Wie verliebt man sich in einen Dichter? Ich habe mein Herz an Heinrich Heine verloren, als ich gerade erst wusste, dass ich eins habe, dass jeder eins hat und dass es aufhören kann zu schlagen. In der vierten Klasse, Dienstag, dritte Stunde Kunst. Ich hatte meinen Farbkasten vergessen. Um mich zu beschäftigen (und wohl auch zu Disziplin zu mahnen), musste ich abschreiben. Während die Anderen mehr oder minder Kunstvolles schafften, sollte ich Heine vom Papier meines Deutschbuches auf meines bringen. Und dies ohne den Tintenkiller zu benutzen. Meine Lehrerin hatte wohl doch den Plan, es solle kunstvoll sein. Oder vielleicht dachte sie auch, es hielte mich auf diese Weise länger auf, würde mich doch jeder Schreibfehler wieder zurück auf Los setzen. Nun gut. Heine also. Altes Kaminstück. Es war Sommer.

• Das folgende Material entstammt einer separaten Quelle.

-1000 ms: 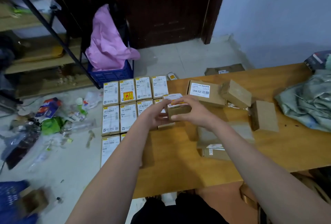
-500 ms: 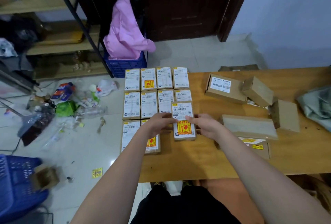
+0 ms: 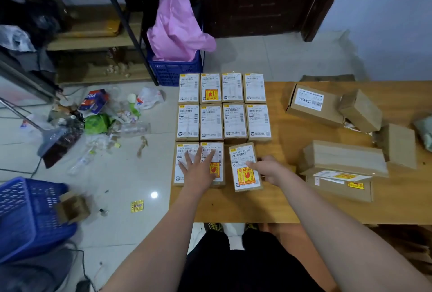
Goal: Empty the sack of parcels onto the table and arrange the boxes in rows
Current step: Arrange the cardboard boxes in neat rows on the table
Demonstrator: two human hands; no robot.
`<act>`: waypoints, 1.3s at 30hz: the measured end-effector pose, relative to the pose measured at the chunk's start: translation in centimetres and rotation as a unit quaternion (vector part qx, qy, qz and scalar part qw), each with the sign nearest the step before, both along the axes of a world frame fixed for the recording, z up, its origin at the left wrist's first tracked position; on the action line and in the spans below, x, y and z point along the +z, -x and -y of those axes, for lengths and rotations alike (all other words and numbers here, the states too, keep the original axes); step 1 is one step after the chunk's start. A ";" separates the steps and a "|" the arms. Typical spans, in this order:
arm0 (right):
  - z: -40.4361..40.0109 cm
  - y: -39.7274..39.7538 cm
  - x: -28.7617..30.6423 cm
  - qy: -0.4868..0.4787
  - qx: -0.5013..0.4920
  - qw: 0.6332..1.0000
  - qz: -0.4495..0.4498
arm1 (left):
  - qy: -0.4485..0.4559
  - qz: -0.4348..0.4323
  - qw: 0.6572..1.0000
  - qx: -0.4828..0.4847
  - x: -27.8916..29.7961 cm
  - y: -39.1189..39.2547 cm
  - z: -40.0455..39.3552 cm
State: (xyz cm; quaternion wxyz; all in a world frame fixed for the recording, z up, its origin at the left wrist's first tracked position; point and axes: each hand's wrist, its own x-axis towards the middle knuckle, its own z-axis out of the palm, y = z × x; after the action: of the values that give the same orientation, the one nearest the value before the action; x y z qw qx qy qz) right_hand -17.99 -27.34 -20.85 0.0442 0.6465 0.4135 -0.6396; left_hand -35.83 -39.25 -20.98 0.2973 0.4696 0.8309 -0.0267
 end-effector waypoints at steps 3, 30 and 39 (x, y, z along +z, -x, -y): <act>0.3 0.4 -1.4 -0.014 -0.024 0.999 0.019 | 0.007 0.007 1.000 0.000 -0.3 0.1 -0.1; -0.2 2.8 -0.2 -0.109 0.002 0.992 0.062 | -0.032 0.000 0.997 0.072 0.5 0.3 -1.0; -7.3 0.9 4.8 -0.207 0.002 0.977 0.050 | -0.139 0.105 0.982 0.070 4.0 -4.1 -10.4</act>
State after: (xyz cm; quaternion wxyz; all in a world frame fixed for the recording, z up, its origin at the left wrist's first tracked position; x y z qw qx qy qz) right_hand -18.92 -20.08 -16.05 -0.0692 0.6719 0.5356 -0.5068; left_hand -31.70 -28.89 -16.96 0.3156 0.4471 0.8216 0.1596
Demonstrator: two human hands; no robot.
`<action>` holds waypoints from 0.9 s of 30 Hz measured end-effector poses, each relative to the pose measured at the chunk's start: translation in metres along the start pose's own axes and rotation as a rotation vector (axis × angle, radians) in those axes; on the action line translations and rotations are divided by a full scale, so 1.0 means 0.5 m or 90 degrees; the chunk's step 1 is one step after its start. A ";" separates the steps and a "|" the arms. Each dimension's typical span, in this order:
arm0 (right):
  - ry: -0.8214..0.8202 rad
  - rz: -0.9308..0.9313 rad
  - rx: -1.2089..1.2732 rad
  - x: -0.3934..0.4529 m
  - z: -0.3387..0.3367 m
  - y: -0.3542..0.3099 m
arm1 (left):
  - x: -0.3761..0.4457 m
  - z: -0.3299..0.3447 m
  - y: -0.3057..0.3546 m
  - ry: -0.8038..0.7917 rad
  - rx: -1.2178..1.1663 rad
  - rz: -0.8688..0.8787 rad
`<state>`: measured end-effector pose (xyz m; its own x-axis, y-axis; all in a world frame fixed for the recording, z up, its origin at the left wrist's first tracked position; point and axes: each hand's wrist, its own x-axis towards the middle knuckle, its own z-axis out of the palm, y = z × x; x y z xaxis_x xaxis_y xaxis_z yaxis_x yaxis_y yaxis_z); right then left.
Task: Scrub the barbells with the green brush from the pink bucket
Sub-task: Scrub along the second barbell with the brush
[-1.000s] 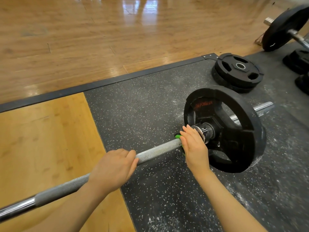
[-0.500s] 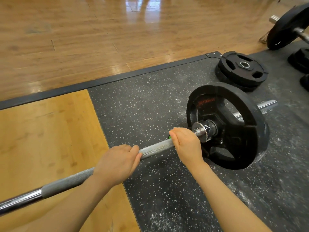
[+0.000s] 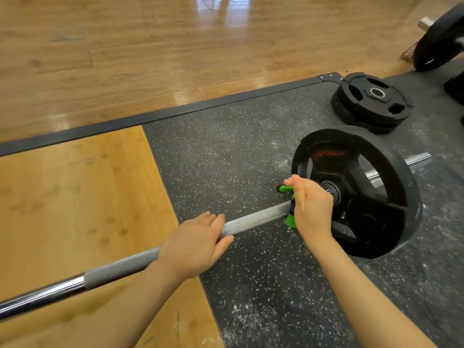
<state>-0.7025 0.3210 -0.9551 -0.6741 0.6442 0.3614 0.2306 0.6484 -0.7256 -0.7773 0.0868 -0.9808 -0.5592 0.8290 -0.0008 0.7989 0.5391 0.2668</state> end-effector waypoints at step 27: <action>-0.083 -0.024 -0.134 -0.179 -0.101 0.037 | -0.097 0.015 0.124 -0.089 -0.065 -0.080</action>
<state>-0.6023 0.2957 -0.9715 -0.7671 0.5685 0.2973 0.3349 0.7501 -0.5702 -0.6988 0.0814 -0.9715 -0.6111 0.7726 -0.1723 0.6939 0.6276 0.3530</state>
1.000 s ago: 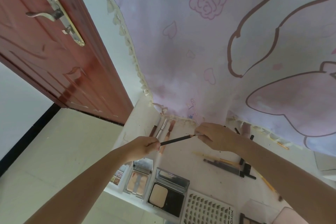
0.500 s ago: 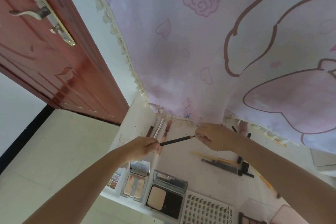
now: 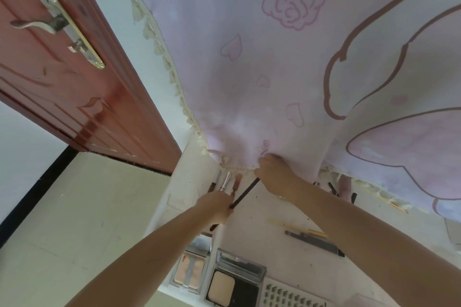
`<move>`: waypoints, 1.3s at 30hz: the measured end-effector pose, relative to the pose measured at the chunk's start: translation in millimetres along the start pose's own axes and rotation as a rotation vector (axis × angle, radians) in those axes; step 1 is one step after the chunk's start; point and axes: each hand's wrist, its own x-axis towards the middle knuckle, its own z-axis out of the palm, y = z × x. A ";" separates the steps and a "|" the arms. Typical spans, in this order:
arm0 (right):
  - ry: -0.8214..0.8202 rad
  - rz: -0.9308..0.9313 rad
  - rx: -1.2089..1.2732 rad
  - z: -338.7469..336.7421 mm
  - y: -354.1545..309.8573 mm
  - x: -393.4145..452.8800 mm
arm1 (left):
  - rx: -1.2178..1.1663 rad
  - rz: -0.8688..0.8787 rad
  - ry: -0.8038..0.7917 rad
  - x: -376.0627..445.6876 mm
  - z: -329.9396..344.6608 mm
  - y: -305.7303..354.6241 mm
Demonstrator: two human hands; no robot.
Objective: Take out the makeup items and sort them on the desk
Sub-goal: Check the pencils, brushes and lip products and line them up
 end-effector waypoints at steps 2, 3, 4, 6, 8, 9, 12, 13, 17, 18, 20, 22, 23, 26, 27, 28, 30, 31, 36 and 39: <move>-0.035 0.020 -0.030 4.3 -0.6 10.6 | 0.038 -0.031 -0.037 7.8 5.5 5.7; -0.071 0.023 -0.031 7.7 -2.5 14.2 | 0.035 -0.044 -0.062 11.5 8.1 7.3; -0.056 0.005 -0.041 11.5 -4.8 17.5 | 0.026 -0.055 -0.078 14.7 9.7 8.6; -0.053 -0.019 -0.041 20.1 -3.8 23.8 | 0.029 -0.074 -0.093 20.0 11.6 11.0; -0.003 0.014 0.065 39.2 -0.7 31.2 | 0.030 -0.077 -0.080 23.1 13.8 12.1; 0.002 0.014 0.085 42.9 -2.5 30.2 | 0.025 -0.087 -0.072 25.4 16.1 11.3; 0.020 -0.026 0.117 52.7 -11.5 33.8 | 0.092 -0.110 -0.021 25.0 22.5 8.5; 0.070 -0.008 0.135 56.5 -12.0 37.2 | 0.131 -0.110 -0.014 24.6 24.5 8.1; 0.110 -0.050 0.332 61.5 -8.0 23.8 | 0.223 -0.067 -0.018 23.0 30.1 6.3; 0.107 -0.056 0.399 62.5 -4.2 15.8 | 0.229 -0.060 -0.018 21.8 31.1 6.1; 0.101 0.013 0.478 59.4 7.9 -9.4 | 0.219 -0.045 -0.013 19.2 31.2 6.7; 0.067 0.137 0.488 58.8 23.7 -42.3 | 0.191 -0.002 -0.001 18.0 30.4 12.5; 0.000 0.204 0.494 60.2 31.6 -60.5 | 0.177 0.024 -0.008 17.6 29.8 17.7; -0.185 0.362 0.488 72.8 46.4 -106.4 | 0.091 0.096 -0.048 19.4 28.8 40.8; -0.236 0.402 0.484 77.6 47.4 -117.8 | 0.064 0.113 -0.060 21.0 28.6 49.0; -0.271 0.412 0.463 84.0 48.8 -125.9 | 0.049 0.127 -0.064 22.2 28.7 56.9; -0.308 0.452 0.463 88.3 49.2 -136.3 | 0.044 0.140 -0.061 24.4 31.2 70.3; -0.305 0.480 0.474 88.4 48.6 -139.2 | 0.042 0.136 -0.058 25.0 33.1 75.7; -0.251 0.550 0.430 88.5 48.7 -151.4 | 0.023 0.095 -0.013 25.3 41.1 90.9; -0.340 0.606 0.335 91.8 50.5 -170.6 | 0.050 0.092 -0.005 24.4 44.1 99.6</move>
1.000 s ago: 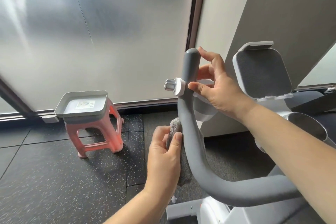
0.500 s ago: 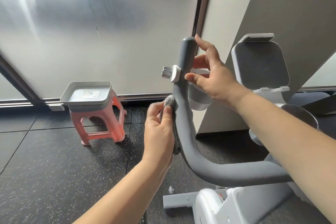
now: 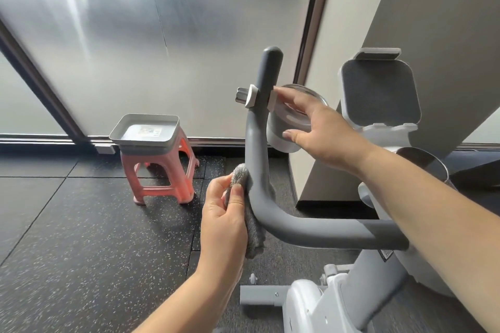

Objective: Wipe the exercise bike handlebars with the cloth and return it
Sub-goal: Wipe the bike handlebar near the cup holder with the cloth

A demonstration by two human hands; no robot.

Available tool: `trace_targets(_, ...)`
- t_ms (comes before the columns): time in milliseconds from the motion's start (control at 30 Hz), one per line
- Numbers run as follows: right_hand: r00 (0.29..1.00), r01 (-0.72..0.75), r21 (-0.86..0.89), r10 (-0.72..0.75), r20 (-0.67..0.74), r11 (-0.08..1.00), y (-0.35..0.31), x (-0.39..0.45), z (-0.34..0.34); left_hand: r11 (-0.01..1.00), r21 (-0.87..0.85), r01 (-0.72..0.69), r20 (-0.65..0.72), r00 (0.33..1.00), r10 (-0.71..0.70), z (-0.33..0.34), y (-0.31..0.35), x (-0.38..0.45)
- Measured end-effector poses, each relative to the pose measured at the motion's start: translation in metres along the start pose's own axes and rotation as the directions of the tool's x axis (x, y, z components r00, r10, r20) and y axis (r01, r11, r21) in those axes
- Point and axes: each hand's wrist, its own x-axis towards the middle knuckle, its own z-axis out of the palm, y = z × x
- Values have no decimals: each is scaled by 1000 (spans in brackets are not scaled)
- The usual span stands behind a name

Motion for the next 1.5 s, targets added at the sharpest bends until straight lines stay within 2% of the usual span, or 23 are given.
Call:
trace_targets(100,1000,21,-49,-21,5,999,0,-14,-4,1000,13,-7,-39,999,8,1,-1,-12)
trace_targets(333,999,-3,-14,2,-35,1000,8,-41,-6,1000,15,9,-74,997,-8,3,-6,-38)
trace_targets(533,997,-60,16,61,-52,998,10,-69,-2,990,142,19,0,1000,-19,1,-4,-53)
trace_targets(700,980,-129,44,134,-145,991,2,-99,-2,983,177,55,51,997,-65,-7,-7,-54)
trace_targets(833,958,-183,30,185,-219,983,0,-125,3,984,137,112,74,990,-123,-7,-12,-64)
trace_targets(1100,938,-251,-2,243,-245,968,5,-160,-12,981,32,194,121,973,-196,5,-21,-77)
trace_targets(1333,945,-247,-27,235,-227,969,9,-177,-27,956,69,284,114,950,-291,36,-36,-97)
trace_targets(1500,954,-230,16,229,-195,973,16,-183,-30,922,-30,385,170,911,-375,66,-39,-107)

Ab der ersten Zeile schon folgte ich ihm, ließ weiße Flocken aufziehen, Stürme mit Harlekinen tanzen und mich von Marmorgöttern grüßen. Wie das Kätzchen wärmte ich mich an ‘des Dichters Feur’. Wer auch immer dachte, mich damit bestraft zu haben, täuschte sich gewaltig. Für diese eine Kunststunde wohnte ich im Zauberschloss. Erst mit dem Klingeln spürte ich den Schmerz des heulenden Kätzchens. Die süße Zerstörung meines Paradieses, vergessene Farbkästen können schmecken wie Äpfel.

PS: Wer erraten hat, dass der Name des Blogs aus diesen Zeilen stammt, ist ein Genie und gehört gewürdigt. Ehre wem Ehre gebührt.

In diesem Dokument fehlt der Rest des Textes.